Transcribe exactly the lines that begin the material and continue through the line containing "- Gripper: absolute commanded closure". Leave out whatever follows.
----
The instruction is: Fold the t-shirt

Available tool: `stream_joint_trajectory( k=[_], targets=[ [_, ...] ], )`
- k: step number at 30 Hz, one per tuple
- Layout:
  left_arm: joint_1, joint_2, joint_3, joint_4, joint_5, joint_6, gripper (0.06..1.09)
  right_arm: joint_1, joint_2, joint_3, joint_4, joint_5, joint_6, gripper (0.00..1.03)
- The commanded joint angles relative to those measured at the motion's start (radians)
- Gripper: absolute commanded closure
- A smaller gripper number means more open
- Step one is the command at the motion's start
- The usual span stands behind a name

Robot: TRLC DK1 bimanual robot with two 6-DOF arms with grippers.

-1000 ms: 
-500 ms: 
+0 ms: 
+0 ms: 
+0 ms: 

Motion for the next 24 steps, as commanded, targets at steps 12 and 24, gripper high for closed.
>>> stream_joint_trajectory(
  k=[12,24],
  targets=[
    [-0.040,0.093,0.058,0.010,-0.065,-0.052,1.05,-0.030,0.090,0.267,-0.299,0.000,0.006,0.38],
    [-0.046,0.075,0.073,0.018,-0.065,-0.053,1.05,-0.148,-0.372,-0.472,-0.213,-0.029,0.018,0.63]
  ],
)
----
# Written solution
The instruction is: Fold the t-shirt

Available tool: `stream_joint_trajectory( k=[_], targets=[ [_, ...] ], )`
- k: step number at 30 Hz, one per tuple
- Layout:
  left_arm: joint_1, joint_2, joint_3, joint_4, joint_5, joint_6, gripper (0.06..1.09)
  right_arm: joint_1, joint_2, joint_3, joint_4, joint_5, joint_6, gripper (0.00..1.03)
- The commanded joint angles relative to those measured at the motion's start (radians)
- Gripper: absolute commanded closure

Work on the exercise is now concluded.